Event 2: a traffic flow of road A has at least one vehicle and road B has no vehicle. Under this event, a current state is to transition to a next state S1 regardless of the current state. In one embodiment, the transition is further conditioned on a predetermined time duration has passed where road A has at least one vehicle. Here, the traffic system can initiate a timer to count the predetermined time duration to satisfy such a condition.
Event 3: a traffic flow of road A has no vehicle and road B has at least one vehicle. For this event, for a first scenario, if a current state is S1 default state, the current state is to transition to S2 reverse state. In one embodiment, the transition is further conditioned on a predetermined time duration has passed where road A has no vehicles. Here, the traffic system can initiate a timer to count the predetermined time duration to satisfy such a condition. For a second scenario, if a current state is S2 reverse state, the current state is to transition to S2 reverse state.
Event 4: a traffic flow of roads A and B both include vehicles. For this event, for the first scenario, if a current state is S1 default state, the current state is to transition to S1 default state. For a second scenario, if a current state is S2 reverse state, the current state is to transition to S2 reverse state.
Referring to FIG. 3, in one embodiment, S1 transitions to S2 if event 3 has occurred. S2 transitions to S1 if event 1 or 2 has occurred. S1 transitions to S1 if event 1, 2, or 4 has occurred. S2 transitions to S2 if event 3 or 4 has occurred. Note here, the disclosed traffic system 101 allows for a greater number of vehicles to avoid unnecessary deceleration caused by a static yield sign, e.g., when there is an absence of traffic on the main roadway, the vehicles for the subordinate roadway would have a priority sign.

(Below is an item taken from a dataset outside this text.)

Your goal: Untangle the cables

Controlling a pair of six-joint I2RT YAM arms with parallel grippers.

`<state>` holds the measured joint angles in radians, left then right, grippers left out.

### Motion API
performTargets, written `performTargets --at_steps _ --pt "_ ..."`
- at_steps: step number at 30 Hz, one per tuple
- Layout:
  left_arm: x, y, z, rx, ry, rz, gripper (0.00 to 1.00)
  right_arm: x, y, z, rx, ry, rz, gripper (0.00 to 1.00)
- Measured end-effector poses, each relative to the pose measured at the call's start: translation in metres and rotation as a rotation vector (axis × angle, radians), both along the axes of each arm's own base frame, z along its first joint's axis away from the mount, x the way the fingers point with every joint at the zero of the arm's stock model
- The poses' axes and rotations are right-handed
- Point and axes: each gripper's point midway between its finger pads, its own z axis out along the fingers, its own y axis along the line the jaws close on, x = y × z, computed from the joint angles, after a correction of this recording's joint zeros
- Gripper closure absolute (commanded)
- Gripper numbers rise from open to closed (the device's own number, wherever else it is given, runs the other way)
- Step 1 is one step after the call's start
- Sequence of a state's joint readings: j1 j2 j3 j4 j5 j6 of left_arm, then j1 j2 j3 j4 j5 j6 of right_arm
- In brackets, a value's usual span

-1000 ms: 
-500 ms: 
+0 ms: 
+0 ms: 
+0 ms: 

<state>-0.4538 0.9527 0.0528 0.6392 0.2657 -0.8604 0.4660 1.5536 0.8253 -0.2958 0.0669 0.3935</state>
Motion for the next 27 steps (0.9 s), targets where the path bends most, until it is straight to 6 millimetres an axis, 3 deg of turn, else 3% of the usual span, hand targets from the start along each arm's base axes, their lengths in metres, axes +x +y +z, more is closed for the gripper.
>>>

In addition, the right of way traffic system avoids unnecessary hesitations caused by an absence of traffic signs altogether because the right of way traffic signs can help drivers decide whether to yield a right of way.
FIG. 4 is a block diagram illustrating an example road intersection according to one embodiment. Referring to FIG. 4, for scenario 400, the road intersection is a T intersection which includes road A (e.g., a first road) and road B (e.g., a second road), traffic sign displays 401-402, and X2X sensors 411-412. Note, traffic system 101 can be embedded in any one of traffic sign displays 401-402 or X2X sensors 411-412 or traffic system 101 can be a standalone unit. The road intersection also includes a merge point 403. Merge point 403 refers to a point of intersection where two roads (A and B) merge. Here, a default state or default traffic flow can be set to be a priority right of way for road A and a yield right of way for road B.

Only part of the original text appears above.